## Task directions:
Quote the entries below from the line with "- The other" through the line with "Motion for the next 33", both ends included, and only those lines.

## Source data:
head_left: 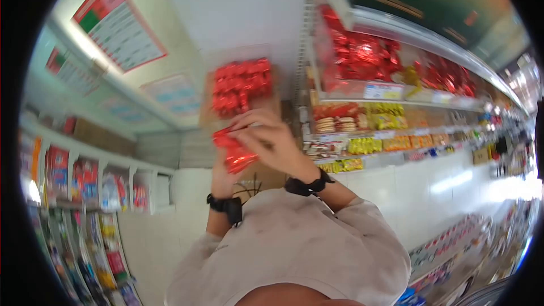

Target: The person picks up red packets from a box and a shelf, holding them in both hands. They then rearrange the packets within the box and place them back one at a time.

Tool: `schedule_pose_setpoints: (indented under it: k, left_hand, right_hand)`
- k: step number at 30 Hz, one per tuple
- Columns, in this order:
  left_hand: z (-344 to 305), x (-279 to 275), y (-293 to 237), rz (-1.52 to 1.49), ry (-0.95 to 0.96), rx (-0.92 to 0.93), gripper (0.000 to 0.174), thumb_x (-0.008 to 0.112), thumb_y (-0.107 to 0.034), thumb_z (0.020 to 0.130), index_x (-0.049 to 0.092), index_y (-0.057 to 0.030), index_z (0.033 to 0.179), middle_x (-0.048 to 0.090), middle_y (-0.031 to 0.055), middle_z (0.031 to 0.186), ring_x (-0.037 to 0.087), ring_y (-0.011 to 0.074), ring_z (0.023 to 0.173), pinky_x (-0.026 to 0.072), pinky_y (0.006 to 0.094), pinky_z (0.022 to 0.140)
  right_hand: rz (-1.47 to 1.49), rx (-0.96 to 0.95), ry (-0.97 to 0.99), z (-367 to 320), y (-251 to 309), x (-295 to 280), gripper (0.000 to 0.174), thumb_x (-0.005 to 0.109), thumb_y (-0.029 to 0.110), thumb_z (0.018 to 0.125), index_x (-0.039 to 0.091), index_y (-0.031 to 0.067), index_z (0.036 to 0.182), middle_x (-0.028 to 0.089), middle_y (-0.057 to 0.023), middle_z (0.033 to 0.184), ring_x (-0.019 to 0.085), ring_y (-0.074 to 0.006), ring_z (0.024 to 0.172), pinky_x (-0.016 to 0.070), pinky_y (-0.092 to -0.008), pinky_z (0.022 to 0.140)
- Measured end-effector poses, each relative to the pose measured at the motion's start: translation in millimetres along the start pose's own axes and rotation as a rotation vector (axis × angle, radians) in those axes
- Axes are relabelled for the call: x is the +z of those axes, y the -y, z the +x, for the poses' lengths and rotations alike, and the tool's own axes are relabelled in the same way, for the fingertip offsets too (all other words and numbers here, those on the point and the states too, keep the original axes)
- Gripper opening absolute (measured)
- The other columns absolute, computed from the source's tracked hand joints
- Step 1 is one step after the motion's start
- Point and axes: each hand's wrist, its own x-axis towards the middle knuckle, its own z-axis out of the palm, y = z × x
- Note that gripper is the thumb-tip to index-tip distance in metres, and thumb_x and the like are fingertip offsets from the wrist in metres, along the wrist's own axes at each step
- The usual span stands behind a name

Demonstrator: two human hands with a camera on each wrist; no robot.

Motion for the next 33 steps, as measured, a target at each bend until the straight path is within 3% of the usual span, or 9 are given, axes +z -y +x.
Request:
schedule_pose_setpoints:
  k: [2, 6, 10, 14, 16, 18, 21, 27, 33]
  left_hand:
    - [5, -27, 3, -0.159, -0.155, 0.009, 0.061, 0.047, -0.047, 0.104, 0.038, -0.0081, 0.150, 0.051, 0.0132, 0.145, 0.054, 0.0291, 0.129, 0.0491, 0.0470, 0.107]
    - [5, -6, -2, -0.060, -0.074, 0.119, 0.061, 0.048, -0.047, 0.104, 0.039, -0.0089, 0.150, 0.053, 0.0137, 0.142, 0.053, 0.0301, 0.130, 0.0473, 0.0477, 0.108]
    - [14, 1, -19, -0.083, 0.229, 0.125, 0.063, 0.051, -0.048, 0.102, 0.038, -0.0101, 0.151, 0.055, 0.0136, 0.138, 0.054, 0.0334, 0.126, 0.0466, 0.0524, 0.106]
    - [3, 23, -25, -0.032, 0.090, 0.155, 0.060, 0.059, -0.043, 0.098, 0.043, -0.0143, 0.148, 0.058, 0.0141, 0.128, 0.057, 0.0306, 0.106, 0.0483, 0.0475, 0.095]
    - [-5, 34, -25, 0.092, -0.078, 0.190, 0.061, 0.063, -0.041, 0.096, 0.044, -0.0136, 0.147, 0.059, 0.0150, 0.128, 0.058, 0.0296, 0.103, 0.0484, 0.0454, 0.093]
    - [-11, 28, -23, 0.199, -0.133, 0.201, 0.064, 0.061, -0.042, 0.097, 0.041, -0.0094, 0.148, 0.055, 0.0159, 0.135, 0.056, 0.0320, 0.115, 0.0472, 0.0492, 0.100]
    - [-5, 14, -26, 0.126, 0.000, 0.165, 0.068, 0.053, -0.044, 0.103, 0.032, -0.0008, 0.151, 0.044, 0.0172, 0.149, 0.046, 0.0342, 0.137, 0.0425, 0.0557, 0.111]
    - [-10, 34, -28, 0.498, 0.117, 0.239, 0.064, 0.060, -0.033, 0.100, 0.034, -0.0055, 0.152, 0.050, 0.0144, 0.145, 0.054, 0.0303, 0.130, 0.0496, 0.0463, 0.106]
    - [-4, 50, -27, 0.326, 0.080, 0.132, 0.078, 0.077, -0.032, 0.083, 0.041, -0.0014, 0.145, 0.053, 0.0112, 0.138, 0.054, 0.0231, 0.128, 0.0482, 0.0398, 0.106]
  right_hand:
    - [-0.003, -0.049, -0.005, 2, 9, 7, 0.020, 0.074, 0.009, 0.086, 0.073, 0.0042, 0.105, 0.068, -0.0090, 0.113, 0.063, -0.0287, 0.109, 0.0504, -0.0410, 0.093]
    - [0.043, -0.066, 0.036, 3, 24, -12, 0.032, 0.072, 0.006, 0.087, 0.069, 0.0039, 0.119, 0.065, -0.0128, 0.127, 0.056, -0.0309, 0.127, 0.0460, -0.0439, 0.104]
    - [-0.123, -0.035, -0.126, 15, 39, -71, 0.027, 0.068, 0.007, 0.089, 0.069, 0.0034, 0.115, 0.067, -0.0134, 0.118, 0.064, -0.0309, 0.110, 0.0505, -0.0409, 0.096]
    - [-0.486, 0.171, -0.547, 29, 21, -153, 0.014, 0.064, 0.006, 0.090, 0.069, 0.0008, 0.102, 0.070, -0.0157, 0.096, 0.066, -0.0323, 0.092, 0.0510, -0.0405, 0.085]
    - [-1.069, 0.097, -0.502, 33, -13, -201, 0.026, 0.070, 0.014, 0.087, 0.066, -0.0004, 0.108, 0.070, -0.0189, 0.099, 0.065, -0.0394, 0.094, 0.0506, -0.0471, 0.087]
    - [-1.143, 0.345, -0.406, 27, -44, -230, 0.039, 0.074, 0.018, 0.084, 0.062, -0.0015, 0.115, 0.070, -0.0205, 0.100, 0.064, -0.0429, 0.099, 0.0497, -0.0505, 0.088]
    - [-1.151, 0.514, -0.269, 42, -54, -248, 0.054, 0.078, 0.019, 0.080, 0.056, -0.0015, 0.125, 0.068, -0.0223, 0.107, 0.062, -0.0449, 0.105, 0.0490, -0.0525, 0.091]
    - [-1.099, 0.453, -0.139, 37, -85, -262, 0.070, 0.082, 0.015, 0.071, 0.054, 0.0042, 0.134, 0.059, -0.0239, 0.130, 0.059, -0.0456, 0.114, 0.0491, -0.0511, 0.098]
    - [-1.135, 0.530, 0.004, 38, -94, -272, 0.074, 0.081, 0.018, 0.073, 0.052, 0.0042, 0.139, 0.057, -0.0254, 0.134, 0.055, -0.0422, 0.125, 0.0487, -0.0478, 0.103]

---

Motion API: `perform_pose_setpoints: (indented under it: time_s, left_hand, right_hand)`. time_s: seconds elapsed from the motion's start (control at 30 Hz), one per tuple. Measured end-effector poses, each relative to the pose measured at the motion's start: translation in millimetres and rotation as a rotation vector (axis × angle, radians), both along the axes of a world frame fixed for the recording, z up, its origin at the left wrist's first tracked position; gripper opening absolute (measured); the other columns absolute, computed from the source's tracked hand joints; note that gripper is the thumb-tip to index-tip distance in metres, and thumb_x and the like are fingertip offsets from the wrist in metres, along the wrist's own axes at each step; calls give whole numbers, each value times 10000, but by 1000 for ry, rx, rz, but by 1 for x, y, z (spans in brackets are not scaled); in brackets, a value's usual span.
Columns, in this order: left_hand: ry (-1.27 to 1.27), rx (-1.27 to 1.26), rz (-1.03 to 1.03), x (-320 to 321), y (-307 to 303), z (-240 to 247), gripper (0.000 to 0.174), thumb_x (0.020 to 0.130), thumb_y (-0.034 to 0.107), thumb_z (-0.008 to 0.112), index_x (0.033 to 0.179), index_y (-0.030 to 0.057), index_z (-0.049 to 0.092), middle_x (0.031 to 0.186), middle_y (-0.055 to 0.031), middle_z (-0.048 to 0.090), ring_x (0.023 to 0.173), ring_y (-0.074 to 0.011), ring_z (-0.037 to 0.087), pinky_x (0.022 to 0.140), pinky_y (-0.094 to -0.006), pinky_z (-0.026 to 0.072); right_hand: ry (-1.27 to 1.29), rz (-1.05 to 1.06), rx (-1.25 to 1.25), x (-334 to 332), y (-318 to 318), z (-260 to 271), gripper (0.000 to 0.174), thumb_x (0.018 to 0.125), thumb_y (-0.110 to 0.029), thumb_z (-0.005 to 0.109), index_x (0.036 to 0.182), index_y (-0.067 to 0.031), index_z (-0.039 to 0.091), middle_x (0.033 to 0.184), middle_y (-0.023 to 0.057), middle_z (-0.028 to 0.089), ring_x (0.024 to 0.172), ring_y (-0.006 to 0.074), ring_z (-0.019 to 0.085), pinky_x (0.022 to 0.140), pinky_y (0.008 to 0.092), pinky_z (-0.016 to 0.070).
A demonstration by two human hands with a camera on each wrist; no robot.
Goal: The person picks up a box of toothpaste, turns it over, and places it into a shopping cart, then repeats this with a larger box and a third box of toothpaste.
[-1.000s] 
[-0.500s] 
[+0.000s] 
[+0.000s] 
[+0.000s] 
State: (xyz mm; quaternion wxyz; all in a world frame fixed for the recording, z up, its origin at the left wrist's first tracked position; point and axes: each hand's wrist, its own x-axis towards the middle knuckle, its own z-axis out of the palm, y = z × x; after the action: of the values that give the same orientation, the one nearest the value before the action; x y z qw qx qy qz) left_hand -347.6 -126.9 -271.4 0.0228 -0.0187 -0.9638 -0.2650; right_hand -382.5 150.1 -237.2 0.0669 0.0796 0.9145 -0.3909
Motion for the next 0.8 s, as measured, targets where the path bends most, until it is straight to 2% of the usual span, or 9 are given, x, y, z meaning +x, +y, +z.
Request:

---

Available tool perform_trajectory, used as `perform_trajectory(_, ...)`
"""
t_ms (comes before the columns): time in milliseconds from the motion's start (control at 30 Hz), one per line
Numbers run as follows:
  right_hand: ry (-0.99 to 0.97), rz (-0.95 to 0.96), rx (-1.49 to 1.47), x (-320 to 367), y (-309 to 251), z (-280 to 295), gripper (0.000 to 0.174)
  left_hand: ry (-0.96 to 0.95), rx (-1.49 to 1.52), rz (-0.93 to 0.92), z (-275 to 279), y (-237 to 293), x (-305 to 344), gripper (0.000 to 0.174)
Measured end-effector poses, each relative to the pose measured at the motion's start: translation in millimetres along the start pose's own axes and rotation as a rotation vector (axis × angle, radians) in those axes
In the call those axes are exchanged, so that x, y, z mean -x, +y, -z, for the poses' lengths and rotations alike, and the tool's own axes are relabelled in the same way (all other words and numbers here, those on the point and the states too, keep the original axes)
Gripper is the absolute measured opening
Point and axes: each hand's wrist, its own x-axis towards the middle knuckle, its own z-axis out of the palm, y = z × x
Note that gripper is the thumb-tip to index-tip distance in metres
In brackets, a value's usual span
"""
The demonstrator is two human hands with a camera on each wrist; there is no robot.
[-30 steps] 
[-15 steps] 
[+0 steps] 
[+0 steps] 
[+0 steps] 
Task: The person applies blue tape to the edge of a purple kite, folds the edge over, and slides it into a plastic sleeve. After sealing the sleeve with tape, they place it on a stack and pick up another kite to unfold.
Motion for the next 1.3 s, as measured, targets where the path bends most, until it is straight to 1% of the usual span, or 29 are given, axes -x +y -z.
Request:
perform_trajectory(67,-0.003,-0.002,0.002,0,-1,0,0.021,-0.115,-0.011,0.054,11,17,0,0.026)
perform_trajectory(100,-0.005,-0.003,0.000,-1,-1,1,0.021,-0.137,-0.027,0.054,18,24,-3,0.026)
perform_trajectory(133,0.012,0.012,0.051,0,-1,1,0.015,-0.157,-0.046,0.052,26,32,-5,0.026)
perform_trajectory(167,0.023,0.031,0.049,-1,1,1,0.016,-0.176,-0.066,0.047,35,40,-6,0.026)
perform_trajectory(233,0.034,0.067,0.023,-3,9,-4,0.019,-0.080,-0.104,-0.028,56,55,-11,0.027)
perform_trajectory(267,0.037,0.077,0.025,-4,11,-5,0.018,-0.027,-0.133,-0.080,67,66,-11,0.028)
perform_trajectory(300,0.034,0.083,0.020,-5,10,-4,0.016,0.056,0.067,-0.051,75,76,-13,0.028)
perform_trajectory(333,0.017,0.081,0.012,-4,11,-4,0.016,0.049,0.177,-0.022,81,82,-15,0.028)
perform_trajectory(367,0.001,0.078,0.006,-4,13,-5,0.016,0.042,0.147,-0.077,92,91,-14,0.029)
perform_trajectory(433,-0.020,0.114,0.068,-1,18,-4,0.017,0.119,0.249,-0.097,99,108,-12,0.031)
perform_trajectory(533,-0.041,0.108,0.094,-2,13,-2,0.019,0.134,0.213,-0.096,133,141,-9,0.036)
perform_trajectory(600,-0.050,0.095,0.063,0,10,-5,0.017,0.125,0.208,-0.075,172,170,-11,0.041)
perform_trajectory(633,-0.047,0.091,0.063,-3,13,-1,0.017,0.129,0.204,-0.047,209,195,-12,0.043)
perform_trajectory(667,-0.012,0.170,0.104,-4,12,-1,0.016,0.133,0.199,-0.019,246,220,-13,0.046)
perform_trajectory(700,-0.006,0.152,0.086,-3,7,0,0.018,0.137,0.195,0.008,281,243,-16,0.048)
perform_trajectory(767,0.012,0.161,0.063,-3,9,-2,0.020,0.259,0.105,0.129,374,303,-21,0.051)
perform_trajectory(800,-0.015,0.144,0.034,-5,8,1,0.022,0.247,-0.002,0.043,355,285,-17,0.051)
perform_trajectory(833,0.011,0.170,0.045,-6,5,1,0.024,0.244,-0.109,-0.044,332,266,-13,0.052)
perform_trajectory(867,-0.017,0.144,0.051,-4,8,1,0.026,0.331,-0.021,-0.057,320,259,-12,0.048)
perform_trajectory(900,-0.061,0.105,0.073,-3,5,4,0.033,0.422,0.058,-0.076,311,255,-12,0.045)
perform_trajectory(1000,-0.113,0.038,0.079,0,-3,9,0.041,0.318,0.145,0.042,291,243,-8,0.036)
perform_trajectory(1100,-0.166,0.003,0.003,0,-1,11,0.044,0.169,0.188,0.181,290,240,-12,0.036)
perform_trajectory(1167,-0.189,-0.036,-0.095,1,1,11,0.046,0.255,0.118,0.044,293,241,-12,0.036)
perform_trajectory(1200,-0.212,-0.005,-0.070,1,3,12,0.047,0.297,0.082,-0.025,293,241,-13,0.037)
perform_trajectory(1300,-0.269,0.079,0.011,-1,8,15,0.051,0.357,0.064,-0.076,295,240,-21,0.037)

## Exercise solution:
- The other columns absolute, computed from the source's tracked hand joints
- Step 1 is one step after the motion's start
- Point and axes: each hand's wrist, its own x-axis towards the middle knuckle, its own z-axis out of the palm, y = z × x
- Note that gripper is the thumb-tip to index-tip distance in metres, and thumb_x and the like are fingertip offsets from the wrist in metres, along the wrist's own axes at each step
- The usual span stands behind a name

Demonstrator: two human hands with a camera on each wrist; no robot.

Motion for the next 33 steps, as measured, a target at each bend until the straight path is within 3% of the usual span, or 9 are given, axes +z -y +x.

What came before is the complete response.